PROBLEM REQUIREMENTS: Filter the records below for the word "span". Keep each line that has it.

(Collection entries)

※ ※ ※

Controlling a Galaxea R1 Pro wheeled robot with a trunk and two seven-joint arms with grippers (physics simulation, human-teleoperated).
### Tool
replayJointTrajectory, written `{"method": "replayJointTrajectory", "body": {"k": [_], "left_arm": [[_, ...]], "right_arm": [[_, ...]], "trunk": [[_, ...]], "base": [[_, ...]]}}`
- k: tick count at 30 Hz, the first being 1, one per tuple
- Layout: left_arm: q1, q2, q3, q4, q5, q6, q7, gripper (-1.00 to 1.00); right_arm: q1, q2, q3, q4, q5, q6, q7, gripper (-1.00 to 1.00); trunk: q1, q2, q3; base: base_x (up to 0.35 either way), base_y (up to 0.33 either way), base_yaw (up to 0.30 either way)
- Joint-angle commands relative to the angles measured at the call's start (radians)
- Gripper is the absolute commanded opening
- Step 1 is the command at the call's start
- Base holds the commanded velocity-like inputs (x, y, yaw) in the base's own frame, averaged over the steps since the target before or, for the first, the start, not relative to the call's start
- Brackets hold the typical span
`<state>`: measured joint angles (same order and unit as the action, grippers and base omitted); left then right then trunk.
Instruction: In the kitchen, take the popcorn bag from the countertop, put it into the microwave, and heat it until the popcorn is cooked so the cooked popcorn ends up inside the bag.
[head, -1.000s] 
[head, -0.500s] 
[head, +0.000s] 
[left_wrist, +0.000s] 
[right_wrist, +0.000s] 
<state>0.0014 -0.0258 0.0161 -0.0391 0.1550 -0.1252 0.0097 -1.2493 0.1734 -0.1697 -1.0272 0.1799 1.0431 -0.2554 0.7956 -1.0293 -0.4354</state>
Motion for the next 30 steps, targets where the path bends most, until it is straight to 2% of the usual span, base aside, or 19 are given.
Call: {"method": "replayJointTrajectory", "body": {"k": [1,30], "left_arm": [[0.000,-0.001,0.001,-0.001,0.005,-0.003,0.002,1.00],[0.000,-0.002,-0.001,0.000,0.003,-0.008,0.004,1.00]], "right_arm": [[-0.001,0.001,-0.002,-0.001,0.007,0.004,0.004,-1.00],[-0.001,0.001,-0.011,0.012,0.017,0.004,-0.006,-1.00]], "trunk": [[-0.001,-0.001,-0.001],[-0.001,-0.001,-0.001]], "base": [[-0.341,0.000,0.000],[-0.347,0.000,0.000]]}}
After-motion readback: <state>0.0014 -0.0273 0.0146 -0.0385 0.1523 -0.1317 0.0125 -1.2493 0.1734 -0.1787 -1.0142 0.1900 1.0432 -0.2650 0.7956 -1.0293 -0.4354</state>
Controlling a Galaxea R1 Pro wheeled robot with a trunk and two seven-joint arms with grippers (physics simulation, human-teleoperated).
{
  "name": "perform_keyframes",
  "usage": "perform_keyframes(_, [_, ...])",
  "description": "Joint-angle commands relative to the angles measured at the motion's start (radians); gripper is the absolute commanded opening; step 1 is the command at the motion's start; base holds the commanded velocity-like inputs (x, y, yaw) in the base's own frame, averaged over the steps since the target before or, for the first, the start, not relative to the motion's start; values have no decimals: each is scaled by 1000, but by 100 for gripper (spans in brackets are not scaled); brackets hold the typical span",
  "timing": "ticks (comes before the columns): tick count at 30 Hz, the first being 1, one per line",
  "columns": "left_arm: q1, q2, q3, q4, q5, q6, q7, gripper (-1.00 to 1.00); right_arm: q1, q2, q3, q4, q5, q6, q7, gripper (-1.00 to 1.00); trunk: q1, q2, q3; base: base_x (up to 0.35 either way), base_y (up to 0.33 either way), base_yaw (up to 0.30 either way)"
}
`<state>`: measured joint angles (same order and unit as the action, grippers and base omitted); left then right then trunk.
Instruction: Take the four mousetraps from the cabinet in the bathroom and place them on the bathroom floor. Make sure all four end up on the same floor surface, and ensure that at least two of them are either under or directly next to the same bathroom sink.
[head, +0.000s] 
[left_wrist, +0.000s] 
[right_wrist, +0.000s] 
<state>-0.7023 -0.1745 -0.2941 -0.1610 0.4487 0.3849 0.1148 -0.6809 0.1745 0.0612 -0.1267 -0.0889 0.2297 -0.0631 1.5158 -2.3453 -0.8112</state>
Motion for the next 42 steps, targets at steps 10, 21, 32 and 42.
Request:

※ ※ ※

ANSWER FOR THIS EXERCISE:
- Brackets hold the typical span
Motion for the next 30 steps, targets where the path bends most, until it is straight to 2% of the usual span, base aside, or 19 are given.
  "description": "Joint-angle commands relative to the angles measured at the motion's start (radians); gripper is the absolute commanded opening; step 1 is the command at the motion's start; base holds the commanded velocity-like inputs (x, y, yaw) in the base's own frame, averaged over the steps since the target before or, for the first, the start, not relative to the motion's start; values have no decimals: each is scaled by 1000, but by 100 for gripper (spans in brackets are not scaled); brackets hold the typical span",

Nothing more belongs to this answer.